The core of federal Indian law is rooted in a legal doctrine that is not acceptable in American law, namely, religious supremacy – the so-called right of Christian Discovery. The Johnson v. M’Intosh decision 186 years ago (1823) violated the separation of church and state and set federal Indian law on a path even the Supreme Court found problematic.

The court referred to its Christian Discovery decision as a “pompous claim” and an “extravagant pretension,” and added it “may be opposed to natural right, and to the usages of civilized nations” and only “perhaps. … supported by reason.” But the court said the doctrine was designed to protect colonizer property from “fierce savages” who were “brave and high spirited” in defense of their independence.

This is a bad pedigree for a legal principle in a system based on the rule of law. The rule of law says government power must be “subordinated to impartial and well-defined principles of law” and “exercised according to mutually understood rules and procedures that are applicable to all members of a society.” (Oxford Dictionary and Reference)

When we look at federal Indian law with a critical eye, we see it is actually not part of a rule of law system, but rather a colonial imposition and a relic of religious discrimination. This is evident from the court decision.

Full indigenous sovereignty exists in and around the foundation cases of federal Indian law, whether by denial or half-acceptance.


When we look with a commitment to justice, we cannot avoid the conclusion that the Doctrine of Christian Discovery must be expunged from American law. The question is what doctrine might take its place? The short answer is indigenous sovereignty.

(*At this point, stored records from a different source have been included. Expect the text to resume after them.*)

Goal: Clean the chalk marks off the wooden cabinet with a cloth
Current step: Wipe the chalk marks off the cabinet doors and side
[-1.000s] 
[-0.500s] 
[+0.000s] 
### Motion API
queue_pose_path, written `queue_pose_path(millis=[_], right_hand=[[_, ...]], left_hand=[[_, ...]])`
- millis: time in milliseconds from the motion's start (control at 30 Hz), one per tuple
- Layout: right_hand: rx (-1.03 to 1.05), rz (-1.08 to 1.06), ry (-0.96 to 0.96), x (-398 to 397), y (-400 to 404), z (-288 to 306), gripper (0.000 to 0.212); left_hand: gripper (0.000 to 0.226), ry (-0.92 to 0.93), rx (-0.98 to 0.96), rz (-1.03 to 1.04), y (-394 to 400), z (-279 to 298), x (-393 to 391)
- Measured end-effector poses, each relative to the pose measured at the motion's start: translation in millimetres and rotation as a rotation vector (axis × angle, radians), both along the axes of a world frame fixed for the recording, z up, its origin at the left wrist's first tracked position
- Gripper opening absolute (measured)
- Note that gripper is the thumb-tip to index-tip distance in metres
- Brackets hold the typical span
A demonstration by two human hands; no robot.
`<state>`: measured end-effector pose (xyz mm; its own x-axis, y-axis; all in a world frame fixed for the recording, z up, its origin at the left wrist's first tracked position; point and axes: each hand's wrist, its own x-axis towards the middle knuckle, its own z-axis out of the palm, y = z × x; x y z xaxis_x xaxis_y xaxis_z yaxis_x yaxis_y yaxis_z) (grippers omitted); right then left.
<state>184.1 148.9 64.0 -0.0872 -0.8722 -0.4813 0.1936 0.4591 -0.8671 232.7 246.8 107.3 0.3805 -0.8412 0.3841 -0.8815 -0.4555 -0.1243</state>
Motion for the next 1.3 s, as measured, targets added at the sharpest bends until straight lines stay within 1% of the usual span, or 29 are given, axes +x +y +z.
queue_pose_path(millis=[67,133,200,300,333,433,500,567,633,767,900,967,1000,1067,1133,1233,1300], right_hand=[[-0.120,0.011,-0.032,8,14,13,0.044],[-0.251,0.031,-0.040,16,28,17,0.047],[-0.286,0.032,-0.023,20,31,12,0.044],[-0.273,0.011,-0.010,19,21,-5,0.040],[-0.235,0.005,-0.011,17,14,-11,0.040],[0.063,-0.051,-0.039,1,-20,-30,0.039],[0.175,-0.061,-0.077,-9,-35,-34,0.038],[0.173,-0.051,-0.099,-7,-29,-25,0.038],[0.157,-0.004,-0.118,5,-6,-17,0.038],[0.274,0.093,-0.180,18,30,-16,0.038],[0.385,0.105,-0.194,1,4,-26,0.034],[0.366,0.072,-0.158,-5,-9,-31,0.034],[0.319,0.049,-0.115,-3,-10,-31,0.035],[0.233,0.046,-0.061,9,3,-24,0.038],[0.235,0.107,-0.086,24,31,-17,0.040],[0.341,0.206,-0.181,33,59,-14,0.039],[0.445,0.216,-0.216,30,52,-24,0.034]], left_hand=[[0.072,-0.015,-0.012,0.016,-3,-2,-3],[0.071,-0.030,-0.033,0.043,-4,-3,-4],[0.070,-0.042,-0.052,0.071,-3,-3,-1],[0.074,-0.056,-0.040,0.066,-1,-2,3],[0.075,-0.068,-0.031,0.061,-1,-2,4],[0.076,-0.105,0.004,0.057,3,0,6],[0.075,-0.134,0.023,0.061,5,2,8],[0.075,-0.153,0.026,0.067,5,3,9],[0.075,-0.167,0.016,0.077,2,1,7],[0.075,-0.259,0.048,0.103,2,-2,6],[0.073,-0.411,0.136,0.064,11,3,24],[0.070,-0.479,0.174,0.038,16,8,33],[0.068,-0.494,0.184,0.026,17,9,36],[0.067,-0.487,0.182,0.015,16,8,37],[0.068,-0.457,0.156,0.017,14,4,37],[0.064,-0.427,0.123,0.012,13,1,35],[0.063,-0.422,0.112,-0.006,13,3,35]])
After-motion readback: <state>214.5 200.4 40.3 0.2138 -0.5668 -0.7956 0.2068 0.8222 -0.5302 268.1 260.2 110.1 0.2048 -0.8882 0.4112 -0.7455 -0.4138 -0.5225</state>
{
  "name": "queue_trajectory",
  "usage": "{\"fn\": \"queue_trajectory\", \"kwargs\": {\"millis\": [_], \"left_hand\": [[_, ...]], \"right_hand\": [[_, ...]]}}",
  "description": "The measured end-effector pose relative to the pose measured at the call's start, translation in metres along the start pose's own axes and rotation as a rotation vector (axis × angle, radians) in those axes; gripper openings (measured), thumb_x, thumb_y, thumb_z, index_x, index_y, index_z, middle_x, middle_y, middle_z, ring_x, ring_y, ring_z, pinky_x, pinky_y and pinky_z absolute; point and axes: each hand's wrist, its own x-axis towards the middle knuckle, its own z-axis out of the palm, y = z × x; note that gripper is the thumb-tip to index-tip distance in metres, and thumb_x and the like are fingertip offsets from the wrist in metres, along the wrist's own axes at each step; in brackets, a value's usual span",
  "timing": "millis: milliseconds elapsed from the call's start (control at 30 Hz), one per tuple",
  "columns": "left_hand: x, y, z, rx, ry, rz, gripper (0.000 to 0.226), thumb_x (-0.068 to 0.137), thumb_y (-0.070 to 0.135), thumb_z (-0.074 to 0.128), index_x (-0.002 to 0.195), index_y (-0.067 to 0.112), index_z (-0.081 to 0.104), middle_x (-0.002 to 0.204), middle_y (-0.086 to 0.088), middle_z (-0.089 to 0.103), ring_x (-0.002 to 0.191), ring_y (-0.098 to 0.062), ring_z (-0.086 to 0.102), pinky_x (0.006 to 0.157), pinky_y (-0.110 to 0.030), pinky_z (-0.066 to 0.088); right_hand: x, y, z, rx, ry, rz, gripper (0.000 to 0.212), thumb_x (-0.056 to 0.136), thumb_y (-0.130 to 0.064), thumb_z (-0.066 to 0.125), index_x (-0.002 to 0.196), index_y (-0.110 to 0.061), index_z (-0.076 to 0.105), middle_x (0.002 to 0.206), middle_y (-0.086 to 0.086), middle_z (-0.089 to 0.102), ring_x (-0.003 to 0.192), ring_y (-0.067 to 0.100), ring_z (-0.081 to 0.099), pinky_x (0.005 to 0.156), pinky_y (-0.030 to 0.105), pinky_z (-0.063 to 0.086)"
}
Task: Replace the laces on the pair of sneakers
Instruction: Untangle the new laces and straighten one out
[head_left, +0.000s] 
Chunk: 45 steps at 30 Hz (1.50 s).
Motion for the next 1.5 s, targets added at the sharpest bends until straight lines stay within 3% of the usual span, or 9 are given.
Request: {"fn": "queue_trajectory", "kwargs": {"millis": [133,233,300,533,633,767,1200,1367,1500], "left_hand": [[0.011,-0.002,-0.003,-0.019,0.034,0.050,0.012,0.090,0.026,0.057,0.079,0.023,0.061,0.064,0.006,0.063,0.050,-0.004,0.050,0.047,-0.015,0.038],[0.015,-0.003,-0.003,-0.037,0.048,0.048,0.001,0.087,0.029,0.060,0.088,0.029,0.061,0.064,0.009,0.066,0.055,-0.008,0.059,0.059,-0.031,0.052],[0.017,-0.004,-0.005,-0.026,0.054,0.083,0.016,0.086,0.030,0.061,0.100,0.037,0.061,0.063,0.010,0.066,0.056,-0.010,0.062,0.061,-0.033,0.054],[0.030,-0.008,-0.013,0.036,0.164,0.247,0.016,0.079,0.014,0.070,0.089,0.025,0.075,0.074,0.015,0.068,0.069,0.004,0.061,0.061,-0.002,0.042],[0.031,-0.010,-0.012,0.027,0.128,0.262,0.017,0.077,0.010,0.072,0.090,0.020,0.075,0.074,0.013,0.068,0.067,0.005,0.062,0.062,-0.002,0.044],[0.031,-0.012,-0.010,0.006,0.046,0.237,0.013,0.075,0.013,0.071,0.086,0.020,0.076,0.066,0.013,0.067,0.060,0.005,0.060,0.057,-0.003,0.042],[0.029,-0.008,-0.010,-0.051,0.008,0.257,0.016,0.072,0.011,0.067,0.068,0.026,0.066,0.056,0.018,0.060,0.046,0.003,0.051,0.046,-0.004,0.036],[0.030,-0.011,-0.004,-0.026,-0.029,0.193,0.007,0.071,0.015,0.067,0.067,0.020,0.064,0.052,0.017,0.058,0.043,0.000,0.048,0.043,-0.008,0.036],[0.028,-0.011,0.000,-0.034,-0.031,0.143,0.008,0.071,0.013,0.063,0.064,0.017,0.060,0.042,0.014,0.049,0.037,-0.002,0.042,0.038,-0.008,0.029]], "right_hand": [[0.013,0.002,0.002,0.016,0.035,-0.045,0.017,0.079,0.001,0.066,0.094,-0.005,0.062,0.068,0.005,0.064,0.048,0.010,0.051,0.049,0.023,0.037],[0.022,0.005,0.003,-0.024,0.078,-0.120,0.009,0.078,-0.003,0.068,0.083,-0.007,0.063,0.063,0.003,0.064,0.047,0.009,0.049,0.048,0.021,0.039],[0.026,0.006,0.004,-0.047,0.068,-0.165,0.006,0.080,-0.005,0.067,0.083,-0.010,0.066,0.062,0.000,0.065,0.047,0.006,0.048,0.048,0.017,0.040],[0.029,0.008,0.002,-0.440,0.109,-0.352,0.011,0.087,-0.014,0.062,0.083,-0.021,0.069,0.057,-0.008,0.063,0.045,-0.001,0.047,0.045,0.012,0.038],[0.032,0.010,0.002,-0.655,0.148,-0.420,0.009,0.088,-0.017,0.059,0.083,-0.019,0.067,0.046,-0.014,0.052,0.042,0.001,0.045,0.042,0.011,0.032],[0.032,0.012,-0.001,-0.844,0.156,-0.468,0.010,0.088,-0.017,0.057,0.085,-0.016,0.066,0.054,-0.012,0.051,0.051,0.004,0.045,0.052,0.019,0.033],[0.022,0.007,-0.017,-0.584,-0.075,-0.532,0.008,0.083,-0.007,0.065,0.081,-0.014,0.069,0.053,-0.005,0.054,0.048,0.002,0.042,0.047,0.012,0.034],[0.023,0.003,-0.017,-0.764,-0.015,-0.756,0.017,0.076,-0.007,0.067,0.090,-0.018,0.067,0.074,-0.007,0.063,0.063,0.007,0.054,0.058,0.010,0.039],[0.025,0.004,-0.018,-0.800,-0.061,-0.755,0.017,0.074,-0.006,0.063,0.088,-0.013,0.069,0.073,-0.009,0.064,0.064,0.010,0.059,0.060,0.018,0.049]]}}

It is important to note the common law had long stated a sovereign may not alienate the territory of the nation. This means the actual decision in Johnson – that the Illinois Indians could not sell their lands to private individuals – could have been based on the common law “inalienability of sovereignty” rather than on the “extravagant pretension” that the Illinois Indians had no sovereignty. This would have acknowledged the Illinois Nation and the United States as legal equals.

Chief Justice Marshall, author of the Johnson opinion, subsequently supported the existence of indigenous sovereignty and questioned the idea of Christian Discovery, when he wrote the decision in Worcester v. Georgia eight years later. He referred to discovery as “absurd” and said colonizers could only acquire title “according to the common law” that a sovereign may only transfer lands to another sovereign.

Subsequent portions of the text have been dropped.